The first acid dissociation constant can be represented as follows:

  $\begin{array}{l}{K}_{a1}=\frac{\left[H^{+}\right]\left[H_2{X}^{-}\right]}{\left[H_{3}X\right]}\\ 1.0\times {10}^{-3}=\frac{x^2}{0.05-x}\end{array}$

Or,

  $x^2+{10}^{-3}x-5\times {10}^{-5}=0$

On solving,

  $x=6.6\times {10}^{-3}$

This is the concentration of hydrogen ion in the solution. Thus, pH can be calculated as follows:

  $pH=-\log \left[{\text{H}}^{+}\right]=-\log \left(6.6\times {10}^{-3}\right)=2.18$

(b)

Interpretation Introduction

Interpretation: The pH of the solution after addition of 10 mL of 0.1 M KOH needs to be determined.
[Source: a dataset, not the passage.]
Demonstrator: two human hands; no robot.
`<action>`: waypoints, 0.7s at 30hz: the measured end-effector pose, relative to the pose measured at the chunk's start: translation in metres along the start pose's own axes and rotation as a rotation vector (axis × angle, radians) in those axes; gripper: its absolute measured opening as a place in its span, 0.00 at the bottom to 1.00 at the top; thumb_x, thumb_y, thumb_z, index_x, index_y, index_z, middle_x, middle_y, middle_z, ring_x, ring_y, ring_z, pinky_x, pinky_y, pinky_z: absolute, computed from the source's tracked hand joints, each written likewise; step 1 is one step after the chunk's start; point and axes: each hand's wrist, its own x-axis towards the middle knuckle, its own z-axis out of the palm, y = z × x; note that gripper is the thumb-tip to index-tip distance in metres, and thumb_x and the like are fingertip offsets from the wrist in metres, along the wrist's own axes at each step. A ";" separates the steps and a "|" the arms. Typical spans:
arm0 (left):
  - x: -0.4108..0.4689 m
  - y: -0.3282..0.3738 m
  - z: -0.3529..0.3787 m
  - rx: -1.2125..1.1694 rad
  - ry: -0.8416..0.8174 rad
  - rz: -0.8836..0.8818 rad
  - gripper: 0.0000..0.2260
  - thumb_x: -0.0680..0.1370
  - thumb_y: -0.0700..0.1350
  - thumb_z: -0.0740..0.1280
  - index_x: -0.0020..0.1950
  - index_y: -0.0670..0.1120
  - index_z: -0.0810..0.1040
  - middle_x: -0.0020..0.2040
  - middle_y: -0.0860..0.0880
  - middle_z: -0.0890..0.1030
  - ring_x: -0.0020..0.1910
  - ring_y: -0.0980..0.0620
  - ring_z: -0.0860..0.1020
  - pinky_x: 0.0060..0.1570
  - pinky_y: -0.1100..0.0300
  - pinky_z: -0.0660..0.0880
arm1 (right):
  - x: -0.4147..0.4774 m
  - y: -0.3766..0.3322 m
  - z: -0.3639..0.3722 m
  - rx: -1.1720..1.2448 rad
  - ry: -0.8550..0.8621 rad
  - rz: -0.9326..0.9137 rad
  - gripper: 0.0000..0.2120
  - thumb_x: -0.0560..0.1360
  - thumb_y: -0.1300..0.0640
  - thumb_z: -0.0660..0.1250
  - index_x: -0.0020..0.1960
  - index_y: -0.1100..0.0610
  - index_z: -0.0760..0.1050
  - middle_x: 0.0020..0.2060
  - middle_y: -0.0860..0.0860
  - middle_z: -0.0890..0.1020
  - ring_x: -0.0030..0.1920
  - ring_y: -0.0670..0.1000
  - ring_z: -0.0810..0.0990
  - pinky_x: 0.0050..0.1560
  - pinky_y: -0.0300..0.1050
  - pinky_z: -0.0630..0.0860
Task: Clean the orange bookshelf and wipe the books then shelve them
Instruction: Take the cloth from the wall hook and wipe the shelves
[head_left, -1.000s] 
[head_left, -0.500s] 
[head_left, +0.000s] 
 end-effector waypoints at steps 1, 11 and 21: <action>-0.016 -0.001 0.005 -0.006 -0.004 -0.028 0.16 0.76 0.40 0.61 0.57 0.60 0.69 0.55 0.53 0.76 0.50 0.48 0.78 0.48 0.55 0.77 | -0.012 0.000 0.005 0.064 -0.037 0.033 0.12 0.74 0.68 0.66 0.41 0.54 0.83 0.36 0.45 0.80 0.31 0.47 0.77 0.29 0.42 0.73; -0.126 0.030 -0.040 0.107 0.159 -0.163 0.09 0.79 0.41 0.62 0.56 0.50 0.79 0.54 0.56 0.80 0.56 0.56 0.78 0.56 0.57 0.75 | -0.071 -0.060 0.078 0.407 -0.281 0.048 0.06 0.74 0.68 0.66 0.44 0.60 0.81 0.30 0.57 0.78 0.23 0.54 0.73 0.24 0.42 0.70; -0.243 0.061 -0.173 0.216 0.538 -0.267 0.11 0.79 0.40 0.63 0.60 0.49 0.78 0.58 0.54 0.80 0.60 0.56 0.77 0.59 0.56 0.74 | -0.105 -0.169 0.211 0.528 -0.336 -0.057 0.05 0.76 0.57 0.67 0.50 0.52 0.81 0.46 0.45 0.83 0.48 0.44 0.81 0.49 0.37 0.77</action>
Concept Introduction: The acid dissociation reaction of ${\text{H}}_{\text{3}}\text{X}$ can be represented as follows:

  $\begin{array}{l}{\text{H}}_{\text{3}}\text{X}\rightleftharpoons {\text{H}}^{+}+{\text{H}}_{\text{2}}{\text{X}}^{-}\\ {\text{H}}_{\text{2}}{\text{X}}^{-}\rightleftharpoons {\text{H}}^{+}+{\text{HX}}^{2-}\\ {\text{HX}}^{2-}\rightleftharpoons {\text{H}}^{+}+{\text{X}}^{3-}\end{array}$

The acid dissociation constant for the above three reactions will be $K_{a1},K_{a2}\text{ and }{K}_{a3}$ respectively.

Explanation of Solution

The number of moles of ${\text{H}}_{\text{3}}\text{X}$ and KOH in the solution can be calculated as follows:

  $\begin{array}{l}{n}_{{\text{H}}_{\text{3}}\text{X}}=\left(0.05\text{ M}\right)\left(100\text{ mL}\right)=5\times {10}^{-3}\text{ mol}\\ n_{O{H}^{-}}=\left(0.1\text{ M}\right)\left(100\text{ mL}\right)=1\times {10}^{-3}\text{ mol}\end{array}$

Now, hydroxide ion will react with ${\text{H}}_{\text{3}}\text{X}$ and ${\text{H}}_2{\text{X}}^{-}$ is produced which is equal to the hydroxide ion concentration used.

Thus,

  $M=\frac{n}{V}=\frac{1\times {10}^{-3}\text{ mol}}{110\times {10}^{-3}\text{ L}}=0.00909\text{ M}$

Thus, the amount of ${\text{H}}_{\text{3}}\text{X}$ left in the solution will be:

  $n_{H_{3}X}=5\times {\text{10}}^{-3}\text{ mol}-1\times {\text{10}}^{-3}\text{ mol}=4\times {\text{10}}^{-3}\text{ mol}$

The total volume will be 110 mL thus, concentration can be calculated as follows:

  $M=\frac{n}{V}=\frac{4\times {10}^{-3}\text{ mol}}{110\times {10}^{-3}\text{ L}}=0.0364\text{ M}$

The ICE table can be prepared as follows:

  $\begin{array}{l}{H}_{3}X\rightleftharpoons H^{+}+H_2{X}^{-}\\ I\text{ 0}\text{.0364 - -}\\ C\text{ -x x x}\\ E\text{ 0}\text{.0364-x x 0}\text{.00909+x }\end{array}$

The equilibrium expression can be represented as follows:

  $K_{a_1}=1\times {10}^{-3}=\frac{x\left(0.00909+x\right)}{\left(0.0364-x\right)}$

Or,

  $x^2+\left(1.01\times {10}^{-2}\right)x-3.6\times {10}^{-5}=0$

On solving,

  $x=2.8\times {10}^{-3}$

The pH of the solution will be:

  $pH=-\log x=-\log \left(2.8\times {10}^{-3}\right)=2.55$

(c)

Interpretation Introduction

Interpretation: The pH of the solution after addition of 25 mL of 0.1 M KOH needs to be determined.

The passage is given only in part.